* Your instructions
Only one stretch of the material below is wanted: everything from the line containing "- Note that" down to the line containing "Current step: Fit", both ends included. Repeat it exactly and skip the pictures.

▬▬▬

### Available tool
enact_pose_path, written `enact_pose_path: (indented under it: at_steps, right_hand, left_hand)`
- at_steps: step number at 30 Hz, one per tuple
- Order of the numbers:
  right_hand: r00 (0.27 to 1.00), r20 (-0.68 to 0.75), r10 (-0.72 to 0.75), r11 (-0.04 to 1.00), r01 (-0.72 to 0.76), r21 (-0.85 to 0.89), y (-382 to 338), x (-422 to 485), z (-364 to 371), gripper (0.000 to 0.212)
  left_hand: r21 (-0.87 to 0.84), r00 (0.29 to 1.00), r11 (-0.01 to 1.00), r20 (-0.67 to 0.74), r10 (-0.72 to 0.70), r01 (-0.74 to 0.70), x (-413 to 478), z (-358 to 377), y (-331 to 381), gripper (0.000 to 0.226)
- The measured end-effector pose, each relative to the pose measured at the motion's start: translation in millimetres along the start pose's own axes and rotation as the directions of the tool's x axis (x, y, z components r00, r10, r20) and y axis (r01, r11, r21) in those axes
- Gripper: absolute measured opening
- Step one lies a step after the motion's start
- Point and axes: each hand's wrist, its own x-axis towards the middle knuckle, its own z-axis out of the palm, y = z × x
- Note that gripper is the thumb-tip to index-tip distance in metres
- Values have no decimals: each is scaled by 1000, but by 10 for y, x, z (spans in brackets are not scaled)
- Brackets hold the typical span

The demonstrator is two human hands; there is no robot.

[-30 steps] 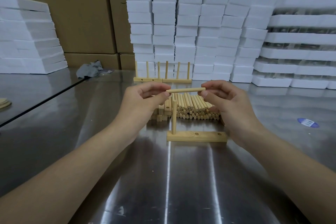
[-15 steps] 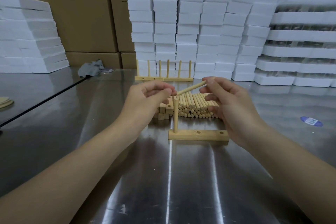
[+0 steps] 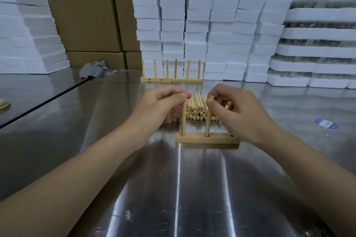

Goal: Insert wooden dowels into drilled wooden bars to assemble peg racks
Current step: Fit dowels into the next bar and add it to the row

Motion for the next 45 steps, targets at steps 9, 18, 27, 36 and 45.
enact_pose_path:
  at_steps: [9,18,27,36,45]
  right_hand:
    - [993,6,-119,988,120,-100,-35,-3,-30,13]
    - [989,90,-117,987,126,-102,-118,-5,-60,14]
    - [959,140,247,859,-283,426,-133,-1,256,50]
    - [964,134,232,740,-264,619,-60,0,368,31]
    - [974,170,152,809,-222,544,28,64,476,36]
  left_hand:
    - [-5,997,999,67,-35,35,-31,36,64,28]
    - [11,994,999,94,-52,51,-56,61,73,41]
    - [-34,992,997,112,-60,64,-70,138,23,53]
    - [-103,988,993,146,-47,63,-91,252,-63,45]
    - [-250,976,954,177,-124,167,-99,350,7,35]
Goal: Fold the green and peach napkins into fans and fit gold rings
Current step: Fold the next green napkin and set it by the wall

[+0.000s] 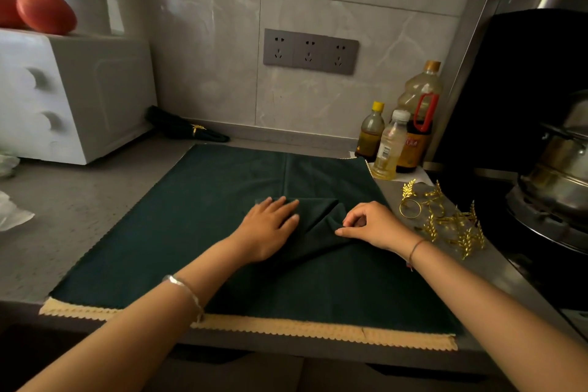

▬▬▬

* Response
- Note that gripper is the thumb-tip to index-tip distance in metres
- Values have no decimals: each is scaled by 1000, but by 10 for y, x, z (spans in brackets are not scaled)
- Brackets hold the typical span

The demonstrator is two human hands; there is no robot.

[-30 steps] 
[-15 steps] 
[+0 steps] 

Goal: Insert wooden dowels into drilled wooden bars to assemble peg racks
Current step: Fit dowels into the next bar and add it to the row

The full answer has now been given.